Charles Darwin the actor playing him, anyway took to the steps of Dyche Hall at Kansas University to a loud ovation from the crowd gathered Monday to celebrate his 192nd birthday.
"Thank you, Kansas," the Darwin impersonator said. "I hope I'm allowed to stay."
So do the KU scientists who played hosts to Monday's made-for-TV birthday party for which a CNN camera crew was on hand. The scientists were trying to draw attention to this week's Kansas State Board of Education meeting, where the board is expected to reverse its 1999 decision de-emphasizing evolution in Kansas science standards.
Liz Craig, a member of Kansas Citizens for Science, organized Monday's event. She said it was an attempt to balance the bad national and international coverage Kansas received after the board's 1999 decision.
The 2000 election saw power on the board shift to moderates who favor including Darwin's theory of evolution in the standards.
"There was a lot of making fun of Kansas for being backward," Craig said. "Now that they're about to reverse that, there should be some hoopla so that the world knows the voters of Kansas have voted for good science education.
"Besides," she added, "it's fun."
Though the scientists were exultant at the prospect of evolution returning to the state's science standards, they also sounded conciliatory notes.

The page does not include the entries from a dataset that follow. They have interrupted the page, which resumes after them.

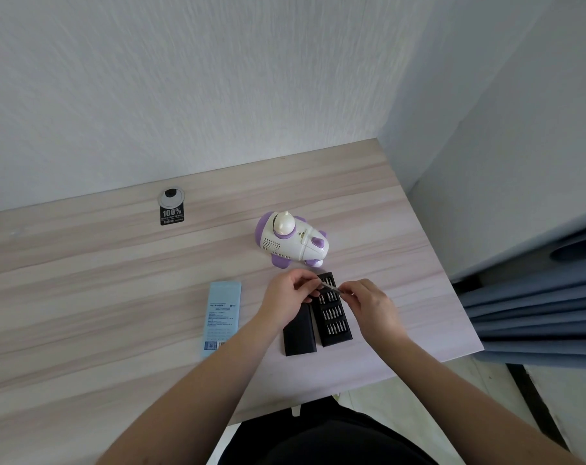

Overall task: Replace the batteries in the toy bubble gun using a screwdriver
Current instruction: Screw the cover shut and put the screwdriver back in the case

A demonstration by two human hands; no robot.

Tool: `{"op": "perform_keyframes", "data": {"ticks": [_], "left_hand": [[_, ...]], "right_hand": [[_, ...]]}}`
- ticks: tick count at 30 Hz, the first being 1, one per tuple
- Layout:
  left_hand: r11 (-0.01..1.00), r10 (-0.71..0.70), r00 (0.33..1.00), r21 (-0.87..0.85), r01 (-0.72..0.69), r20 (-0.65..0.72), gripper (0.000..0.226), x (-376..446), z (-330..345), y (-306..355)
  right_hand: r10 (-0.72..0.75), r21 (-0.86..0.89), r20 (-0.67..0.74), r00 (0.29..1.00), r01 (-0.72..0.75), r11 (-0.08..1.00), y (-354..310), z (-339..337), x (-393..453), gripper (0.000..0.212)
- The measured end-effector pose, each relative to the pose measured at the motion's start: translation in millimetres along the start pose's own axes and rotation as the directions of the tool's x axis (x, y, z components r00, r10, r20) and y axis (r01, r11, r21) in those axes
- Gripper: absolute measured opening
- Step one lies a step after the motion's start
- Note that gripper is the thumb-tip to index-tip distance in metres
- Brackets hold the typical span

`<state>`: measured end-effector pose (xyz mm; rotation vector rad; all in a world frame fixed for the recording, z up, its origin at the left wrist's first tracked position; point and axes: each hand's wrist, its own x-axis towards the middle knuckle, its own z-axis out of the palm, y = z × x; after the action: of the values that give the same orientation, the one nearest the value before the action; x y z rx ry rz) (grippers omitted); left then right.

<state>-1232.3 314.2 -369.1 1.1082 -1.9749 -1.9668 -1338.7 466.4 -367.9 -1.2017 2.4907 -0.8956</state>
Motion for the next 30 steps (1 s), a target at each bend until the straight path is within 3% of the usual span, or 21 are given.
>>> {"op": "perform_keyframes", "data": {"ticks": [3,6,12,15,17,24,30], "left_hand": [[0.985,0.053,0.999,0.164,-0.055,0.012,0.005,3,-5,-1],[0.895,0.169,0.985,0.412,-0.173,0.046,0.007,3,-11,2],[0.551,0.292,0.927,0.751,-0.363,0.234,0.019,5,-18,16],[0.307,0.317,0.873,0.83,-0.465,0.371,0.026,5,-18,25],[0.216,0.331,0.847,0.84,-0.497,0.416,0.025,5,-16,30],[0.252,0.367,0.855,0.846,-0.47,0.366,0.019,10,-13,28],[0.121,0.351,0.826,0.854,-0.506,0.44,0.015,16,-11,27]], "right_hand": [[-0.031,-0.019,-0.003,1.0,0.031,0.999,0,-1,1,0.005],[-0.059,-0.045,-0.009,0.998,0.058,0.997,0,-2,2,0.005],[-0.147,-0.05,-0.005,0.989,0.147,0.988,6,-6,5,0.012],[-0.188,-0.054,0.0,0.982,0.188,0.981,7,-10,8,0.01],[-0.189,-0.043,-0.005,0.982,0.188,0.981,7,-12,9,0.009],[-0.054,0.136,0.014,0.998,0.052,0.989,4,-17,11,0.008],[0.138,0.284,0.121,0.983,-0.168,0.944,-1,-21,11,0.011]]}}
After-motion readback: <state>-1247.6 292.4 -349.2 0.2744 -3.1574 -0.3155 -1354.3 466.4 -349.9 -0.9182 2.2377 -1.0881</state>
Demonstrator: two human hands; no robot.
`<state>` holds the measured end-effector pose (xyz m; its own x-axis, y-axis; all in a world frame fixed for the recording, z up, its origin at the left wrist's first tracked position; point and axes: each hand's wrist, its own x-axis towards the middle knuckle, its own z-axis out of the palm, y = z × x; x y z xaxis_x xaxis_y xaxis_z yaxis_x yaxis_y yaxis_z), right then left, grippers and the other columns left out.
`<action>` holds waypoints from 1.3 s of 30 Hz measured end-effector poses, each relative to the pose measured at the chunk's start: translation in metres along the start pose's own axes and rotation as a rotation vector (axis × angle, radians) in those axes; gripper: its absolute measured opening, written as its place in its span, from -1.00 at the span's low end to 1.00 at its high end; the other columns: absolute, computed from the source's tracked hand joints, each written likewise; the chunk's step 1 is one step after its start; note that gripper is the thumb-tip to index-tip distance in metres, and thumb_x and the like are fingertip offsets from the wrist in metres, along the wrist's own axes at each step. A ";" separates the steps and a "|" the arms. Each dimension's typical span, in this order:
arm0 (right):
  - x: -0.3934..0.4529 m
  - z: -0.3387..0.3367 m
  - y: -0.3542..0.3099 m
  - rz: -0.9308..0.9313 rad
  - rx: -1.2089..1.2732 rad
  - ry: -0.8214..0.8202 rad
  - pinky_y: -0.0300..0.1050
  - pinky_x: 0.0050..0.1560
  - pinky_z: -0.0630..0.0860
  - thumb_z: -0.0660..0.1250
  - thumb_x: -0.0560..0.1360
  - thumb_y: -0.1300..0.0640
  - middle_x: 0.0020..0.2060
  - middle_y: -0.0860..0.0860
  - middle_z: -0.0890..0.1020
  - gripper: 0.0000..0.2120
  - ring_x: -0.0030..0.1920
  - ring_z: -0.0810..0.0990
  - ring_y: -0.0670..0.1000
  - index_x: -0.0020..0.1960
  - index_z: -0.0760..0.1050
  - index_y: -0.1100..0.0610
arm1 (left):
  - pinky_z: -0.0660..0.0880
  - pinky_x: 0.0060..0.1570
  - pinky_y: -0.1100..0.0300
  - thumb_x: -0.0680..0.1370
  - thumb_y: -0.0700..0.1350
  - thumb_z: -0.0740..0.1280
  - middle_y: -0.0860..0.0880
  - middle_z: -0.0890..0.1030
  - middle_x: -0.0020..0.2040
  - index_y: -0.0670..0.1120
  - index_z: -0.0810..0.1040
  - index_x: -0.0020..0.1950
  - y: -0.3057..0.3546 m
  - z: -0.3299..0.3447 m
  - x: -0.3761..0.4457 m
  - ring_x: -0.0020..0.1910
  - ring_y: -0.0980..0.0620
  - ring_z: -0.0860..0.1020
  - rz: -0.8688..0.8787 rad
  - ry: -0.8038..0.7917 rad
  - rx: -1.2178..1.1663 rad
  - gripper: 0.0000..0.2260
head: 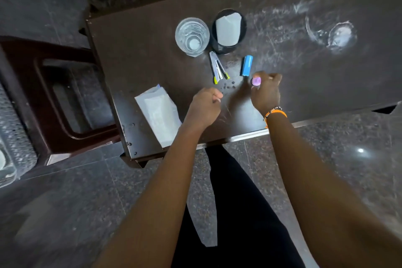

"If I was taught evolution meant I came from monkeys or that I couldn't believe in God, I'd be concerned about the teaching of evolution," said Anne Maglia of KU's Natural History Museum. "But that's not what organic evolution is all about."
"Let's keep in mind that fundamental issues to society such as this aren't resolved in the polls or the courts," said Brad Williamson, an Olathe biology teacher who helped write the standards the board altered in 1999. "Those are only temporary solutions. The dialogue needs to continue."
Darwin himself played by Ron Willis, KU professor emeritus of theater and film didn't speak to the controversy directly. But some of his comments seemed to have double meaning.
"I've said this before," he said. "It is not the strongest who survive, nor the most intelligent, but those who are the most responsive to change."